Good article up until the Guru decided I wasn't worthy ;-)
Should have thrown in a caviar black and a caviar green for comparison
Doh!... hide the above remark.... I should look at the charts first.
Amazing the performance they're getting out of these slower spindle speed hard drives
wait.... 1tb on a single platter? AMAZING
Are we still on this green thing? Seagate 7200.12 FTW, also Hitachi.. didn't see that one coming. Warranty is important to me because I demand 24/7 on for at least 3 years.
It's about time to step up the RAID array from WD RE2's, tough competition.
Seagate LP performance is impressive but I'm going to have to stick with WD due to Seagate's recent track record.

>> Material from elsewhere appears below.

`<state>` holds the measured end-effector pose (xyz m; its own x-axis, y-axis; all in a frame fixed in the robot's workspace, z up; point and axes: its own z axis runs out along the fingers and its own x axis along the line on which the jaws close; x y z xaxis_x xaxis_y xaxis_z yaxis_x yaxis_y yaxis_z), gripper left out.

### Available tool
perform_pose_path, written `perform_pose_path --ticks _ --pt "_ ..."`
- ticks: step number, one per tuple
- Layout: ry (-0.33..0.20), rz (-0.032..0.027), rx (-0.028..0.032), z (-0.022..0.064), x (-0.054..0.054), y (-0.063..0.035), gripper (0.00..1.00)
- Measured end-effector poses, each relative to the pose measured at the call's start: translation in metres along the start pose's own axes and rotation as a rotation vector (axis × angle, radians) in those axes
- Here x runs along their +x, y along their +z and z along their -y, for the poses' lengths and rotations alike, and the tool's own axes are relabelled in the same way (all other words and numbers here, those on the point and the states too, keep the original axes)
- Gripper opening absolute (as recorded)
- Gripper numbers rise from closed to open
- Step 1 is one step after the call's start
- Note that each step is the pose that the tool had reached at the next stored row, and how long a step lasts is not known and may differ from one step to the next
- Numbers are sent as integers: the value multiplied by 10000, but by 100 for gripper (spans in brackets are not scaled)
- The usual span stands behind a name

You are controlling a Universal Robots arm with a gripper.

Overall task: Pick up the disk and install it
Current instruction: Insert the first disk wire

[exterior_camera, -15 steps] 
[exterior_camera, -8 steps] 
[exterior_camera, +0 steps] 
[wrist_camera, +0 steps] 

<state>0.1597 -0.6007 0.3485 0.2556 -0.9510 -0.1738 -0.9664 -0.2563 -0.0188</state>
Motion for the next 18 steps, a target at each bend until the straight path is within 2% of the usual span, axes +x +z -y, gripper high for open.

I'd rather you stick to testing comparable sized drives honestly. I don't care if the 1TB drive is faster, if I have to have a 2TB. Which is what I'm looking for next.
Its too bad you couldn't include the new enterprise class 2TB drive from Hitachi, the Ultrastar A7K2000, that rotates at 7,200 rpm. I assume it would have kicked most of these other drives butts.

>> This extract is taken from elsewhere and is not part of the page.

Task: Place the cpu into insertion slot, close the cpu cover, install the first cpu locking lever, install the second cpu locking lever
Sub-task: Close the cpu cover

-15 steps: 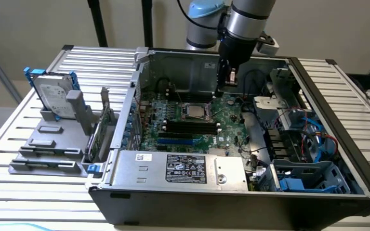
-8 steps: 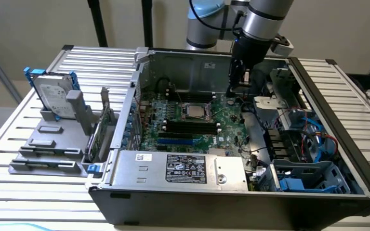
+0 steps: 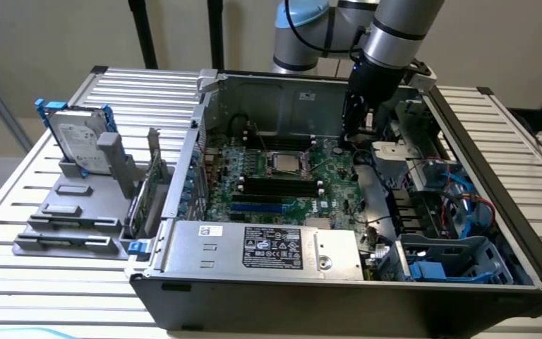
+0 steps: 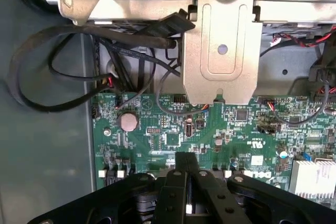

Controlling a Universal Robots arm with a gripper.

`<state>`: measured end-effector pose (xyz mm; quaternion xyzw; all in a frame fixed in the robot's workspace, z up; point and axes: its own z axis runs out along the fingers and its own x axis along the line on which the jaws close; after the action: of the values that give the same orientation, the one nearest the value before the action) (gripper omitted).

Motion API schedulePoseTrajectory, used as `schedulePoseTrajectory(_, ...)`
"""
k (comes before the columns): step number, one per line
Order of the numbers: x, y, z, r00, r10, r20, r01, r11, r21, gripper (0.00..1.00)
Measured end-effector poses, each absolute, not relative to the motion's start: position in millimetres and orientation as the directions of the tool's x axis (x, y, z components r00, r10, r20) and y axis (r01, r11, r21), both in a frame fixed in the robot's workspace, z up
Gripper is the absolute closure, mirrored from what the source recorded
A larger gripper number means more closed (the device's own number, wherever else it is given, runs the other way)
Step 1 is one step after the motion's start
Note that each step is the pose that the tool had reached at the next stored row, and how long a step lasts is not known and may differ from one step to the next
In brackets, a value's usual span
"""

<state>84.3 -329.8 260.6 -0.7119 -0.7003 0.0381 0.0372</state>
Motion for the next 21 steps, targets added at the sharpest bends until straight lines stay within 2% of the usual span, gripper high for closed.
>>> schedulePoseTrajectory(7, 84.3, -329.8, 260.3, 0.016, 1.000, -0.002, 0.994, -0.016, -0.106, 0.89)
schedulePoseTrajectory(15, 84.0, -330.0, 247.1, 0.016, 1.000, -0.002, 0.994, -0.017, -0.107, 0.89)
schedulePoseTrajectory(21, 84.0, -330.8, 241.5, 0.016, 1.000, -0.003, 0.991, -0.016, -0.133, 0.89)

I'm also left wondering where the long-ago announced Seagate Constellation ES 2TB 7,200 rpm drive is. With the laptop form factor hitting 1TB recently, I'm starting to wonder if these guys have taken their eye off the 3.5 inch space. Which might be a mistake right now given they're going to get their asses eaten by SSDs in the laptop arena any minute now, and the big 3.5 inch drives might be one of the few areas they're actually safe for a while.
I bought 4 Seagate 2TB drives and the retail package states: 5 year warranty.

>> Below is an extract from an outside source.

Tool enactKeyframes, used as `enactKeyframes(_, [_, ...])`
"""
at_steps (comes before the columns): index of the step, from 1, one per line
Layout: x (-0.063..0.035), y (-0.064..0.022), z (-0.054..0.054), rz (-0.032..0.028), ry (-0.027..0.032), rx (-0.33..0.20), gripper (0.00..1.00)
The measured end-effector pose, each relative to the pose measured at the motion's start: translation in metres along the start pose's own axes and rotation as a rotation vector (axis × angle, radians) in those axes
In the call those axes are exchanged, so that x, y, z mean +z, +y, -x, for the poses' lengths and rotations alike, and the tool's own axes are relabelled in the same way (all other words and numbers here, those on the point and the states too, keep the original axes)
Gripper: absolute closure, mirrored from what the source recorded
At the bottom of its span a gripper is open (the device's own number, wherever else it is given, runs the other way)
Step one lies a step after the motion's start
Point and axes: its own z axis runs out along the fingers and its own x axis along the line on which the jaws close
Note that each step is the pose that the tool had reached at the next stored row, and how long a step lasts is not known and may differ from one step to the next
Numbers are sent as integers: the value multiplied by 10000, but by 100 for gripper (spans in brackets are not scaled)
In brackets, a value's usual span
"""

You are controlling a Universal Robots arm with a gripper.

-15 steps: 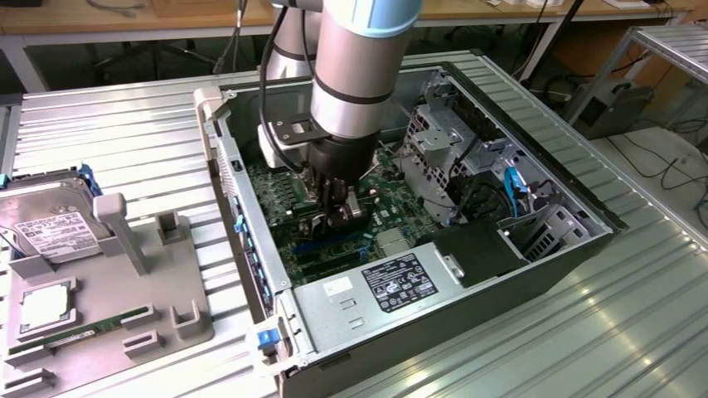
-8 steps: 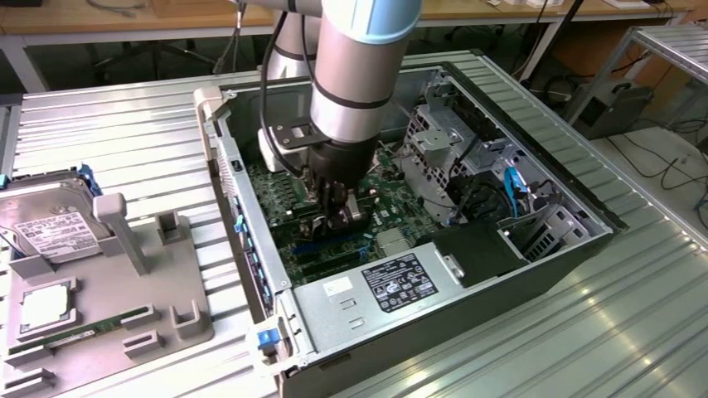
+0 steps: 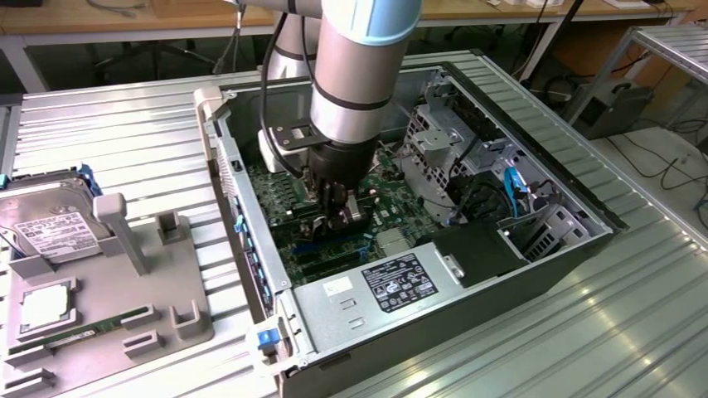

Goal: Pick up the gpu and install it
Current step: 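Insert the gpu into the slot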

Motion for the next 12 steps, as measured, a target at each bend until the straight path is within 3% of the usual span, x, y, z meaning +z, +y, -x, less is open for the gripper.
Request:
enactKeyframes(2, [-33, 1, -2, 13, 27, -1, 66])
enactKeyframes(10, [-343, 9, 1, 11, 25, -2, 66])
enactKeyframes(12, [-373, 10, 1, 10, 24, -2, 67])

http://www.seagate.com/www/en-us/p [...] _5900_rpm/
See under Overview - Key Features and Benefits.
There is something wrong with the dBA readings for EcoGreen F2 1000GB. Can't be higher on idle.
[citation]we wonder why anyone would still buy the Deskstar if others deliver the same performance at reduced power consumption[/citation]
Not saying I would personally buy the Hitachi, but I also wouldn't buy a drive just because it's a low power model. I'm usually looking for quiet operation, read performance, and low temps. I'm all for making useful contributions to use less resources in life but 3 watts an hour is nothing, I'd never even notice the $0.25 change in my monthly bill. I could save more by not OC'ing my quad which is doing me no good sitting here surfing.
In a laptop low power drives are great, but my desktop doesn't run on batteries.
The graphs of IOPs per queue depth for different load types are surely missing... Not the same for irrelevant PCMark desktop benchies, which are filling a long useless page.
I just bought 1 myself from mwave.com.au @ $299.99 and it works perfectly =)
I just bought 1 myself from mwave.com.au @ $299.99 and it works perfectly =)
Bought one what?
I bought the Seagate 2TB one
"High-Capacity Business hard drives" - but only one with business warranty!
So all other are consumer class!
I ended up getting the 1.5 TB 7200 rpm Seagate. It has been amazing. I posted my experience here:http://ellipz.com/?cat=5
I also have the Samsung F1 and the WD Green 1 TB drives. All three have been great.
3 watts per hour might not be much per drive, but if you're running a large SAN with 100s of drives, it quickly adds up to a respectable saving.